Doris didn’t recognize Rosemary, and when Rosemary had re-introduced herself she made a distressed apology.
“Please don’t,” Rosemary said, smiling. “I know. I look awful.”
“No, you haven’t changed at all,” Doris said. “I’m terrible with faces. I forget my children, really I do.”
She put aside her needlepoint and Rosemary drew up another chair and sat with her. They talked about Hutch’s condition and watched a nurse come in and replace the hanging bottle that fed into his taped arm.
“We have an obstetrician in common,” Rosemary said when the nurse had gone; and then they talked about Rosemary’s pregnancy and Dr. Sapirstein’s skill and eminence. Doris was surprised to hear that he was seeing Rosemary every week. “He only saw me once a month,” she said. “Till near the end, of course. Then it was every two weeks, and then every week, but only in the last month. I thought that was fairly standard.”
Rosemary could find nothing to say, and Doris suddenly looked distressed again. “But I suppose every pregnancy is a law unto itself,” she said, with a smile meant to rectify tactlessness.
“That’s what he told me,” Rosemary said.
That evening she told Guy that Dr. Sapirstein had only seen Doris once a month. “Something is wrong with me,” she said. “And he knew it right from the beginning.”
“Don’t be silly,” Guy said. “He would tell you. And even if he wouldn’t, he would certainly tell me. “
“Has he? Has he said anything to you?”
“Absolutely not, Ro. I swear to God.”
“Then why do I have to go every week?”
“Maybe that’s the way he does it now. Or maybe he’s giving you better treatment, because you’re Minnie and Roman’s friend.”
“ No.,
“Well I don’t know; ask him,” Guy said. “Maybe you’re more fun to examine than she was.”
She asked Dr. Sapirstein two days later. “Rosemary, Rosemary,” he said to her; “what did I tell you about talking to your friends? Didn’t I say that every pregnancy is different?”
“Yes, but-“
“And the treatment has to be different too.
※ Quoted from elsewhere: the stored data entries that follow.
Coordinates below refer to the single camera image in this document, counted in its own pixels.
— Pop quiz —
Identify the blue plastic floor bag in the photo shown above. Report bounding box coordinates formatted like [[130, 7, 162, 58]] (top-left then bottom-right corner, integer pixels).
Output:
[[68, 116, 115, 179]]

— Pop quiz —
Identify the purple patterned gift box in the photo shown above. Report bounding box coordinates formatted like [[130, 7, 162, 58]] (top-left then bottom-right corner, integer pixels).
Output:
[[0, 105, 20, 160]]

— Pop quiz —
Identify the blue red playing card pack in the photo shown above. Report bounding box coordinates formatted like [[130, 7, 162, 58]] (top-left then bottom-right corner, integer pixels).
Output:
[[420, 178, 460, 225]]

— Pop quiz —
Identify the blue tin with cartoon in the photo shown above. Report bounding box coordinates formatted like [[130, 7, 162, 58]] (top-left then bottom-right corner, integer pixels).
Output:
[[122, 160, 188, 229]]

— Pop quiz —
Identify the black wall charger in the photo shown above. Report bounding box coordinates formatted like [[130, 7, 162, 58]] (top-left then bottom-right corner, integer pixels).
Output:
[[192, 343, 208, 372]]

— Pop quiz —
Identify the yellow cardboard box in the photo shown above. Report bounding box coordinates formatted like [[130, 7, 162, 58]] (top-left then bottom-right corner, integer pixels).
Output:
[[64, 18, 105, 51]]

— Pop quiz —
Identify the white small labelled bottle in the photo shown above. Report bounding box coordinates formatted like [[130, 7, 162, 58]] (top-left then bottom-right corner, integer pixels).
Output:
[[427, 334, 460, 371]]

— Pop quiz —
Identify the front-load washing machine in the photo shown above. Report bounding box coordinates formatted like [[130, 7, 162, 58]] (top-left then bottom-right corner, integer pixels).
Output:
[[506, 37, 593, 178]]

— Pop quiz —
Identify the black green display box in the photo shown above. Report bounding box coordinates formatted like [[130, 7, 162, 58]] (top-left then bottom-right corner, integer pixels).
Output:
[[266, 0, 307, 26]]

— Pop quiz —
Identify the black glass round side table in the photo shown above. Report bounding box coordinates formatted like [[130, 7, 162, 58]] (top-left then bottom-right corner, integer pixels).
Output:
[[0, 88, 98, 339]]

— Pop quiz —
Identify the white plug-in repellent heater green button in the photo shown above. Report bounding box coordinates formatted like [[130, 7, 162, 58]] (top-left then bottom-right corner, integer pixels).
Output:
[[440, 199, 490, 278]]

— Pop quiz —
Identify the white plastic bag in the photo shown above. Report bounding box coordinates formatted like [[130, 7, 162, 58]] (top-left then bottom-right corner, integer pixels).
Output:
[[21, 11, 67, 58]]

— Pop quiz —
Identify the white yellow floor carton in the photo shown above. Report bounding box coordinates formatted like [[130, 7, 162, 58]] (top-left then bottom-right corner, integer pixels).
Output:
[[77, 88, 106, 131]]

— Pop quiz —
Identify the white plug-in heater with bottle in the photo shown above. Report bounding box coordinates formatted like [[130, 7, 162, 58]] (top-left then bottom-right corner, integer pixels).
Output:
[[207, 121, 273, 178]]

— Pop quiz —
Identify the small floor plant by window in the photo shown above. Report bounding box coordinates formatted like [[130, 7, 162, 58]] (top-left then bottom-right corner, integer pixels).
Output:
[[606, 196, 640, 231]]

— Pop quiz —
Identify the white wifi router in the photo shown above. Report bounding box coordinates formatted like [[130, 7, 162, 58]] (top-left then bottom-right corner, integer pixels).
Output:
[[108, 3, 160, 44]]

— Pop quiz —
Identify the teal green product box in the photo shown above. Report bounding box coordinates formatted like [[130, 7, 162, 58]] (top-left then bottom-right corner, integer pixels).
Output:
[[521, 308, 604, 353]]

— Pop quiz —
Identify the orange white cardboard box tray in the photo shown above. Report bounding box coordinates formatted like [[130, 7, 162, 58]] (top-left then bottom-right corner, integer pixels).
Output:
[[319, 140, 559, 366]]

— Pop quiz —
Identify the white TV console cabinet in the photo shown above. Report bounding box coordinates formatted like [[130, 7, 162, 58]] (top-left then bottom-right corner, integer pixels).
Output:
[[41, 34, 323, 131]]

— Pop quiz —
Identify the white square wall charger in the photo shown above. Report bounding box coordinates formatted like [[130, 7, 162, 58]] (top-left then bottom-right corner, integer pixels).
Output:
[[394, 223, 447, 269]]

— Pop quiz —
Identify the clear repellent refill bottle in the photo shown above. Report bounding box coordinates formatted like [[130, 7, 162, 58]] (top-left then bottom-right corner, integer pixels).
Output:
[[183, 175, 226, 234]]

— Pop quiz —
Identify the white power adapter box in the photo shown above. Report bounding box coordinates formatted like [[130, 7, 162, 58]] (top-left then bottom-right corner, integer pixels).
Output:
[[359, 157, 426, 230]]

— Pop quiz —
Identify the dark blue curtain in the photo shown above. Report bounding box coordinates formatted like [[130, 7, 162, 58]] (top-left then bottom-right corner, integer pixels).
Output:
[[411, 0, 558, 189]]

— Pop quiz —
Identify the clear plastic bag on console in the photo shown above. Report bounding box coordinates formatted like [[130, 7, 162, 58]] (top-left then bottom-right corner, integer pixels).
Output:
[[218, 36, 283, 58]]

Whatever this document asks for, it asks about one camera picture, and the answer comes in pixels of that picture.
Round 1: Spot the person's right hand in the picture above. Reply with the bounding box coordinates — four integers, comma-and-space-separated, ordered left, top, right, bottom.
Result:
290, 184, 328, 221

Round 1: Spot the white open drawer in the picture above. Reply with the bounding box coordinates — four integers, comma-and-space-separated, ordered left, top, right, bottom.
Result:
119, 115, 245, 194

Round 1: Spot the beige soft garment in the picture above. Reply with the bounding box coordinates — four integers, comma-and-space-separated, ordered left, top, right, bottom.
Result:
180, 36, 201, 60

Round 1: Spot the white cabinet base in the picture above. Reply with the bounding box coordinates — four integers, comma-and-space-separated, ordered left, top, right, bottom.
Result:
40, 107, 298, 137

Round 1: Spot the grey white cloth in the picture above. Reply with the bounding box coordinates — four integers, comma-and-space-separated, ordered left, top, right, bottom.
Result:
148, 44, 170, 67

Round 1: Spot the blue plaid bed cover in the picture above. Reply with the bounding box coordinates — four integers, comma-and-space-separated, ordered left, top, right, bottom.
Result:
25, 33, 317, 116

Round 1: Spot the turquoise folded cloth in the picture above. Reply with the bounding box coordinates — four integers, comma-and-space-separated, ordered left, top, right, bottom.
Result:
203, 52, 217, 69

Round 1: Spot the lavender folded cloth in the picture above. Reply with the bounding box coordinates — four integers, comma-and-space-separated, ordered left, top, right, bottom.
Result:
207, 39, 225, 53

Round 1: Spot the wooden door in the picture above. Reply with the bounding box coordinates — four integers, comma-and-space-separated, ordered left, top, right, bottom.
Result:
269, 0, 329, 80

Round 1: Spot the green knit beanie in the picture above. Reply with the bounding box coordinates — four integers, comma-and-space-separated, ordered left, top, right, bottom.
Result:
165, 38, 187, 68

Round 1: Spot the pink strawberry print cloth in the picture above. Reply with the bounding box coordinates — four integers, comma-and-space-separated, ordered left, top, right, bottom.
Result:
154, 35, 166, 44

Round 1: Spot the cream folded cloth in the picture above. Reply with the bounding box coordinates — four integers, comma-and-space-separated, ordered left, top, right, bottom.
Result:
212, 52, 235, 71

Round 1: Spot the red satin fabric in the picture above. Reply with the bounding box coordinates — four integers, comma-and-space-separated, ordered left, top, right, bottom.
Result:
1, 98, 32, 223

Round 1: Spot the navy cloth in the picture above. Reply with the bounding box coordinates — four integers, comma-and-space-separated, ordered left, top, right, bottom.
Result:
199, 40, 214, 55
Doris Allert had had two deliveries before she ever came to me, and there had been no complications whatever. She didn’t require the close attention a first-timer does.”
“Do you always see first-timers every week?”
“I try to,” he said. “Sometimes I can’t. There’s nothing wrong with you, Rosemary. The pain will stop very soon.”
“I’ve been eating raw meat,” she said. “Just warmed a little.”
“Anything else out of the ordinary?”
“No,” she said, taken aback; wasn’t that enough?